## EXERCISE INSTRUCTIONS
Look through the listing and locate every line containing the word "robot"; copy those lines.

## DATASET RECORDS
__________________________________________________

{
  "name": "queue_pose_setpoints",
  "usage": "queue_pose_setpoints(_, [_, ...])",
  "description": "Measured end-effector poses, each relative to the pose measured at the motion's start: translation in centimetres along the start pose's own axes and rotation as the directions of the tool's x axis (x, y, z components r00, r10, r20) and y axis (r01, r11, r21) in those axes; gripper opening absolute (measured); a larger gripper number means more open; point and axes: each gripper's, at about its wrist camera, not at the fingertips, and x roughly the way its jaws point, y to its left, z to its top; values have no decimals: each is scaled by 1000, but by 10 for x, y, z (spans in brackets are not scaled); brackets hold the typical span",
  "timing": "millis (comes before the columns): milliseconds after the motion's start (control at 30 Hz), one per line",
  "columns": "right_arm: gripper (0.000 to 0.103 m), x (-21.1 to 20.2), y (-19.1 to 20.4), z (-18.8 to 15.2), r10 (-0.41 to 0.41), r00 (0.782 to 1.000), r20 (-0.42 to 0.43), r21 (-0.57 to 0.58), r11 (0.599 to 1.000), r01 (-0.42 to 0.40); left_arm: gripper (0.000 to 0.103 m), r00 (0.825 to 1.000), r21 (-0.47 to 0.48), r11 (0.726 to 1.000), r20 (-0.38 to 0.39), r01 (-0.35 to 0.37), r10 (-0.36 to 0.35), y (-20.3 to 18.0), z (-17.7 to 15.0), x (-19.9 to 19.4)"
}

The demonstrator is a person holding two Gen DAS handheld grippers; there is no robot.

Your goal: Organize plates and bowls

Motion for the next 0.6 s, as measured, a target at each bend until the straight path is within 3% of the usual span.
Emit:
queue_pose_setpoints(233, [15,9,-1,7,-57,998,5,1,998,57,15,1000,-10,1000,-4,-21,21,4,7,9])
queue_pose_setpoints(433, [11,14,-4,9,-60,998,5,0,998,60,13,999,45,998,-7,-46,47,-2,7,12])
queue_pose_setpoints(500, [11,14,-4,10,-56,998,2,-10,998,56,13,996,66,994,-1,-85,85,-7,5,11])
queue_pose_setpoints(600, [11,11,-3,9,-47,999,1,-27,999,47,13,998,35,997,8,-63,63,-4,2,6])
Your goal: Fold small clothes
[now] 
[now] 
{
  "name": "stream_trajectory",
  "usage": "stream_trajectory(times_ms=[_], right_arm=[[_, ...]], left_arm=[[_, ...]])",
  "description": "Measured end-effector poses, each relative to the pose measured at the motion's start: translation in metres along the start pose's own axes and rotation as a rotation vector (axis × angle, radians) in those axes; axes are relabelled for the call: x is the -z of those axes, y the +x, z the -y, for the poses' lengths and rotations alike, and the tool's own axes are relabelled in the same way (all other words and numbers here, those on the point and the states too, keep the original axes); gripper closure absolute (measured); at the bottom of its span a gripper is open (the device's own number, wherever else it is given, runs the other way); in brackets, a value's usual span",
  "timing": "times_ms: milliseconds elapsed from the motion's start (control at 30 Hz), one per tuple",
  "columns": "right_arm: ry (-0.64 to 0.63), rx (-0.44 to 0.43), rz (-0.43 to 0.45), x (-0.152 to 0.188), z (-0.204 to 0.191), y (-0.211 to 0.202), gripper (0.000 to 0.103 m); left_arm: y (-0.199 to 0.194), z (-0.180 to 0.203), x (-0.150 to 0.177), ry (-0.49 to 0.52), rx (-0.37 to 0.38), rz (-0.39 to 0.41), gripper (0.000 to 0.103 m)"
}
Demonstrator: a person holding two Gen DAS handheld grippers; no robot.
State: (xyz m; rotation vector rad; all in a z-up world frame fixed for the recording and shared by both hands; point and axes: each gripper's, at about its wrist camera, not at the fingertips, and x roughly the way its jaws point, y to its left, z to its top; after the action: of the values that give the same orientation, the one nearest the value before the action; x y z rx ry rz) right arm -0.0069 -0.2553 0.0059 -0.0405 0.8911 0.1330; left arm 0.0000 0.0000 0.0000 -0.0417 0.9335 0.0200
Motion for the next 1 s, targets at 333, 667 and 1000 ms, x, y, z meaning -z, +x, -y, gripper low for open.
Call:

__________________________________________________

## RESULT
The demonstrator is a person holding two Gen DAS handheld grippers; there is no robot.
Demonstrator: a person holding two Gen DAS handheld grippers; no robot.

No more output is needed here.